RobustMQ Raft State Machine Performance Investigation: The Problem Isn't RocksDB — It's Queuing

Where It Started

RobustMQ's Meta Service is built on OpenRaft and is responsible for storing MQTT sessions, subscription relationships, cluster metadata, and other data requiring strong consistency. When we were evaluating options, we looked at OpenRaft's official performance reports — the numbers were impressive: a single node could reach hundreds of thousands of QPS with microsecond-level latency.

But in our actual load testing, the reality was completely different.

When stress testing with a large number of MQTT client connections, throughput could reach 9,000 ops/s, but the latency was completely wrong — p95 was consistently above 360ms, p99 exceeded 450ms, and both were slowly creeping upward with no sign of convergence. The official benchmark claimed microsecond-level latency and hundreds of thousands of QPS — two orders of magnitude better than what we were seeing.

In this scenario, each client connection triggers a client_write, writing session data into the Raft state machine for persistence. As the connection count rises, the pressure on Raft writes is immediately exposed.

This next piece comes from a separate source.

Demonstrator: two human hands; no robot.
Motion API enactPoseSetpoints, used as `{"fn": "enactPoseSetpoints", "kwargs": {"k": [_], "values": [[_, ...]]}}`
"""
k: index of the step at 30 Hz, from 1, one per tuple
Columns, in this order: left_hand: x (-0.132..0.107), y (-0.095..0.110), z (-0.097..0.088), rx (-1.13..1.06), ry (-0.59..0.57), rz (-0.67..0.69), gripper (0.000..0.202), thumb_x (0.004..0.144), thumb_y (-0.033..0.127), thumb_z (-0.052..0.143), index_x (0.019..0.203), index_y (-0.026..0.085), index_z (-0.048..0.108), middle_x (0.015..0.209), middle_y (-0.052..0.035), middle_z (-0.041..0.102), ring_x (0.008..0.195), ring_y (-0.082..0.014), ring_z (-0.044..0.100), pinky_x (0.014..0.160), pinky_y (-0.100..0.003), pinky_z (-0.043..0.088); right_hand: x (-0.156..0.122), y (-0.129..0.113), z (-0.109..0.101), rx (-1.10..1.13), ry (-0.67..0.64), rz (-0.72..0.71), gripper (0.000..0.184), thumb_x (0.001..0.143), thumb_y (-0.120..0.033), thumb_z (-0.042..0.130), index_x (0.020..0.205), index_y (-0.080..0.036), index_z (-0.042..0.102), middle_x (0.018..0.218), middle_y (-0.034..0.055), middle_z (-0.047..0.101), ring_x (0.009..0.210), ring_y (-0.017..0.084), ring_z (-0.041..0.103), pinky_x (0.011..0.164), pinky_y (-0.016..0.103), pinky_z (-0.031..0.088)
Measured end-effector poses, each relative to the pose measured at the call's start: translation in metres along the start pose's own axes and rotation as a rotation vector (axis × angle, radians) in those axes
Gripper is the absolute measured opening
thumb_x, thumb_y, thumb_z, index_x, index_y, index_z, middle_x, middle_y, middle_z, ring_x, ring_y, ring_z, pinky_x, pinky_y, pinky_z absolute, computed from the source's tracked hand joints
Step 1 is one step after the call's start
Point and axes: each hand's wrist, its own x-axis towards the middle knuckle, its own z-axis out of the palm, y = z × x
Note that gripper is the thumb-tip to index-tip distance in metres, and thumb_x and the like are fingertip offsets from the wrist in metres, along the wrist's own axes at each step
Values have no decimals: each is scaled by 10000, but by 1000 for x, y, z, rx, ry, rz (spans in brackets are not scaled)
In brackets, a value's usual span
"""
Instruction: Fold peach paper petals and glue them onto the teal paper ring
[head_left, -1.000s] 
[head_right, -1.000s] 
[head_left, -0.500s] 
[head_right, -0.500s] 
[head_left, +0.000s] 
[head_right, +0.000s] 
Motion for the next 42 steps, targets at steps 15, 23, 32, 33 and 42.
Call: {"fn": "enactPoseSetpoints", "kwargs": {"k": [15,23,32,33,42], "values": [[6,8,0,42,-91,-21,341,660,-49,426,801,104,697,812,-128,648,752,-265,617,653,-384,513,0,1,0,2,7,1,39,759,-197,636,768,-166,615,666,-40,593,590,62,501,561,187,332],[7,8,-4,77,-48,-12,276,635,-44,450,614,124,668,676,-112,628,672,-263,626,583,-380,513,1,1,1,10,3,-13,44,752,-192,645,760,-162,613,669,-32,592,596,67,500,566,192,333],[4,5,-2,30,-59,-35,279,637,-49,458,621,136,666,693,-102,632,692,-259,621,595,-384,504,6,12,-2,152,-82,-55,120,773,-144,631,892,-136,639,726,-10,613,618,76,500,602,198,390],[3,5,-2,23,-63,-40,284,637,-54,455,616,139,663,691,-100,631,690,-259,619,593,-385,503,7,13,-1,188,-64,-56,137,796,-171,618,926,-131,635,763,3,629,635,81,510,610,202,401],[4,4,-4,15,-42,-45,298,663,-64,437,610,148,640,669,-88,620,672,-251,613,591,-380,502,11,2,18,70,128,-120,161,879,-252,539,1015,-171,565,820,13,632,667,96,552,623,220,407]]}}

We used RobustMQ's built-in cli-bench tool to stress test, hitting the Meta Service's placement-create-session interface directly:

bash

cargo run --package cmd --bin cli-bench meta placement-create-session \
  --host 127.0.0.1 \
  --port 1228 \
  --count 1000000 \
  --concurrency 3000 \
  --timeout-ms 3000 \
  --output table

1 million writes, 3,000 concurrent, 3-second timeout. Output (excerpted):

sec=56 | ops/s=8957  | p95=359ms p99=452ms
sec=60 | ops/s=8828  | p95=361ms p99=453ms
sec=70 | ops/s=9092  | p95=367ms p99=457ms
sec=75 | ops/s=12148 | p95=370ms p99=456ms
sec=82 | ops/s=2943  | p95=372ms p99=475ms  ← sudden drop
sec=83 | ops/s=7684  | p95=378ms p99=551ms  ← p99 spike
sec=84 | ops/s=8633  | p95=380ms p99=552ms

A few direct observations:

Stable throughput around 9,000 ops/s; under 3,000 concurrency this matches Little's Law: 3000 / 0.36s ≈ 8333
p95 slowly climbs from 359ms to 372ms, p99 from 452ms to 457ms — latency is continuously rising with no sign of convergence
A noticeable spike at second 82: ops/s drops to 2,943, and p99 subsequently stays above 550ms — likely a brief write stall triggered by RocksDB compaction or a background flush

This gap puzzled us for a while. We were using the same library, and there were no obvious anomalies in our implementation — so why was the performance so much worse? Was our code flawed, or is OpenRaft simply like this in production? Or was there some other explanation for the latency?

This article documents our investigation.

The Investigation: Adding Instrumentation Step by Step, Ruling Out Causes One by One

When facing performance problems, intuition is often unreliable. We went through several rounds of "thought we found it, but it wasn't that."

Step 1: Suspect gRPC Server Concurrency Handling

With 3,000 concurrent requests coming in, the first suspect was the gRPC server itself having a concurrency bottleneck — perhaps a full processing queue, a connection count limit, or one request holding things up and causing backlog.

We checked tonic's documentation and code: the tonic gRPC server has no hard limit on concurrent connections. The underlying HTTP/2 multiplexing can theoretically handle a large number of concurrent requests on a single TCP connection.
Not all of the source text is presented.